Studie: Wie kreativ ist die Eventbranche wirklich?

Umfrageergebnisse werden zum Auftakt der BOE International 2020 vorgestellt

hei - Montag, 13. Januar 2020    

Umfrageergebnisse werden zum Auftakt der BOE International 2020 vorgestellt
Foto: Studieninstitut für Kommunikation

Kreativität ist ein viel bemühtes Wort in der Eventbranche: Kreativ-Rankings und Kreativ Awards sollen den Ideenreichtum und die Produktivität der Branche widerspiegeln. Aber entsprechende Fachkräfte sind mitunter schwer zu finden. Hat dieser Skill wirklich eine so hohe Bedeutung für den Erfolg? Wer „verantwortet“ Kreativität im Unternehmen? Welche Rolle spielt der Faktor Zeit? Um Antworten auf u.a. diese Fragen zu erhalten, hat das Studieninstitut für Kommunikation in der Branche per Online-Befragung und Interviews nachgehakt.

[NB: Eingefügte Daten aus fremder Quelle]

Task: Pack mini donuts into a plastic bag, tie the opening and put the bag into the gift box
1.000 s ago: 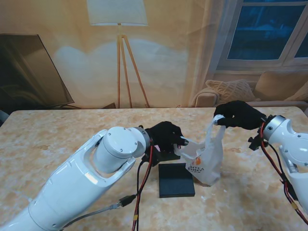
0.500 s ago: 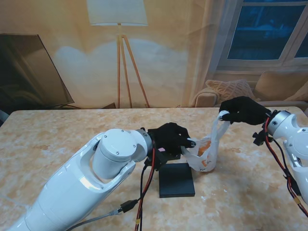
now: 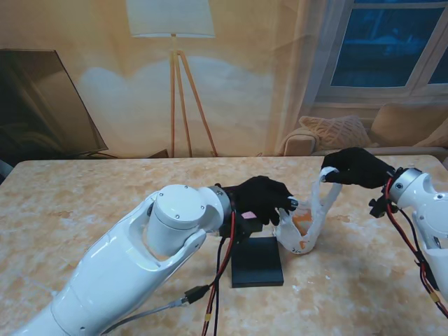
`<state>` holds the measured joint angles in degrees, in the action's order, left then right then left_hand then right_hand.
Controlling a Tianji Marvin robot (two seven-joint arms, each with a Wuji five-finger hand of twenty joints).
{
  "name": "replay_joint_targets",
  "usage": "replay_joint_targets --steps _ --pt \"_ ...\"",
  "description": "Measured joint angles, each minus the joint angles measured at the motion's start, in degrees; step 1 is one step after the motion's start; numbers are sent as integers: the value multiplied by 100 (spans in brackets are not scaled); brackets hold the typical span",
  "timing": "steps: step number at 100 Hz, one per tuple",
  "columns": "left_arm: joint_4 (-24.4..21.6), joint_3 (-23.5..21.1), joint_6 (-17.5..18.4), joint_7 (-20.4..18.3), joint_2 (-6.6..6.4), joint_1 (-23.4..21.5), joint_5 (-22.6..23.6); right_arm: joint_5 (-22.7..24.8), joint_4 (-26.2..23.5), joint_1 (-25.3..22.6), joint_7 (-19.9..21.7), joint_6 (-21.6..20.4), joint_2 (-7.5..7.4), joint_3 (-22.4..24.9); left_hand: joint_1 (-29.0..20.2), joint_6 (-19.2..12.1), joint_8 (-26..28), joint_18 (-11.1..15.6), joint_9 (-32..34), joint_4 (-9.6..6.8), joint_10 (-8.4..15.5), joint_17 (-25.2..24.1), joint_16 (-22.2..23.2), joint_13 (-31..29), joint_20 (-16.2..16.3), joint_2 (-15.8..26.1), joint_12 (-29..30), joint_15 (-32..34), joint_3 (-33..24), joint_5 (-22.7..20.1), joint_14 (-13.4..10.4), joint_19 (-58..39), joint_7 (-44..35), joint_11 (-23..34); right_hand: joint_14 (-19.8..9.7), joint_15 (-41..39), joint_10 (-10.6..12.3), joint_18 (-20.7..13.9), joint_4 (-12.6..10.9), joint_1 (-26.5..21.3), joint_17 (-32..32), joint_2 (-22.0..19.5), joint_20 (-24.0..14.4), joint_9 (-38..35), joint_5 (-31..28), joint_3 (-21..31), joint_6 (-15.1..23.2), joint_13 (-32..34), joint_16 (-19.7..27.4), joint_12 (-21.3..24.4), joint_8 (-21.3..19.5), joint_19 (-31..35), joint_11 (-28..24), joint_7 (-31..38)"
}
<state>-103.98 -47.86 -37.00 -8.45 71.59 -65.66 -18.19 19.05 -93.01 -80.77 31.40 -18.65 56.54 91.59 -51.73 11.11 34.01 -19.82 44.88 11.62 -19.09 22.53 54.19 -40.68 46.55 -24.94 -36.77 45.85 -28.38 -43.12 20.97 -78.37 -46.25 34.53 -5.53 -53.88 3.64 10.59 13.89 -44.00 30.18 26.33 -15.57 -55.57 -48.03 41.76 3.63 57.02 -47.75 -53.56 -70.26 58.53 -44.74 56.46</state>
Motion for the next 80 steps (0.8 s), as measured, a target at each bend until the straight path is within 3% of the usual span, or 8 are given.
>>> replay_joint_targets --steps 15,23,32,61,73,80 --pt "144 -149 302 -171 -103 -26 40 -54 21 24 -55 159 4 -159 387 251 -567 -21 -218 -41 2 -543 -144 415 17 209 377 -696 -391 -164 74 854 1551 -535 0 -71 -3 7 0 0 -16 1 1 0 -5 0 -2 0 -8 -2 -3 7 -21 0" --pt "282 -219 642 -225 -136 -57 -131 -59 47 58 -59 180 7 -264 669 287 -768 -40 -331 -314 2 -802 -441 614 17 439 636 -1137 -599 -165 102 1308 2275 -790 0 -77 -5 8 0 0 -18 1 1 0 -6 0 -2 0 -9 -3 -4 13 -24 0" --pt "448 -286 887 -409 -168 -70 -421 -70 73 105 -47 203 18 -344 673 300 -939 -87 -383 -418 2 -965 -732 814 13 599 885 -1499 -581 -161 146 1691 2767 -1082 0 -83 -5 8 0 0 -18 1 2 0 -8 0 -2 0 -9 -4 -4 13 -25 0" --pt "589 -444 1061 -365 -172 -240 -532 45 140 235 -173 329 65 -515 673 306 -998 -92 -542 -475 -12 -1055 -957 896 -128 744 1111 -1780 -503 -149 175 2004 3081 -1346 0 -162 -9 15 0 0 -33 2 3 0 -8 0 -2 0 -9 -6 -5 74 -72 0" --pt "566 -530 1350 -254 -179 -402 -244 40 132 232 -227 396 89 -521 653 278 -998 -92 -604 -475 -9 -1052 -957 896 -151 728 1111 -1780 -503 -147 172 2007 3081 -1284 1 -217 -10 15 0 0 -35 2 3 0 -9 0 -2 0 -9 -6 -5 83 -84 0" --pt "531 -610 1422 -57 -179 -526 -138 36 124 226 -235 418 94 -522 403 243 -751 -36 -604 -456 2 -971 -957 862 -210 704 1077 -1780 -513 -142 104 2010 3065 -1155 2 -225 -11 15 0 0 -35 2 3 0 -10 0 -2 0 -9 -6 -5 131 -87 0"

Über 90 Prozent der Teilnehmer halten Kreativität für erfolgsrelevant, über 70 Prozent gehen davon aus, dass die eigenen MitarbeiterInnen „einfach kreativ sind“. Etwas mehr als jeder zweite arbeitet aber zusätzlich mit externen Kreativen. Etwa eben soviele unterstützen ihre MitarbeiterInnen bei der Fortbildung in Kreativitäts-Seminaren. Insgesamt haben 41 Event-Agenturen, Event-Dienstleister, Werbeagenturen und Unternehmen an der Befragung teilgenommen. Die Größenordnung der teilnehmenden Unternehmen reichte von Agenturen mit einem bis fünf Mitarbeitern bis zu Agenturen und Unternehmen mit über 100 Festangestellten.

Der detaillierte Ergebnisbericht (inkl. Interviews aus der Praxis) werden am 14.01 auf der Eröffnungspressekonferenz des BrandEx Festivals bzw. der Fachmesse Best of Events INTERNATIONAL um 9.30 Uhr vorgestellt. Die Ergebnisse verdeut¬lichen die große Bedeutung von Kreativität für die Kommunikationslandschaft. Die Potenziale von Agenturen und Unternehmen könnten noch besser ausgeschöpft werden, wenn Kreativität als Lernprozess begriffen und in Workshops trainiert würde. Mitinitiator und Kreativberater Jürgen Preiß kann dieses Ergebnis nur bekräftigen: „In der Praxis ist ein rudimentärer „Brainstorming-Ansatz“ sicher am weitesten verbreitet. Häufig hört es dann aber auch schon auf. Dabei ist die Bandbreite der Kreativitätstechniken sehr groß. Interdisziplinäre Teams haben zwar einen positiven Einfluss auf kreative Prozesse, aber zuviel Fachwissen kann auch den Blick versperren. Neue Impulse kommen vielfach aus der Kombination unterschiedlicher Sichtweisen und von außen."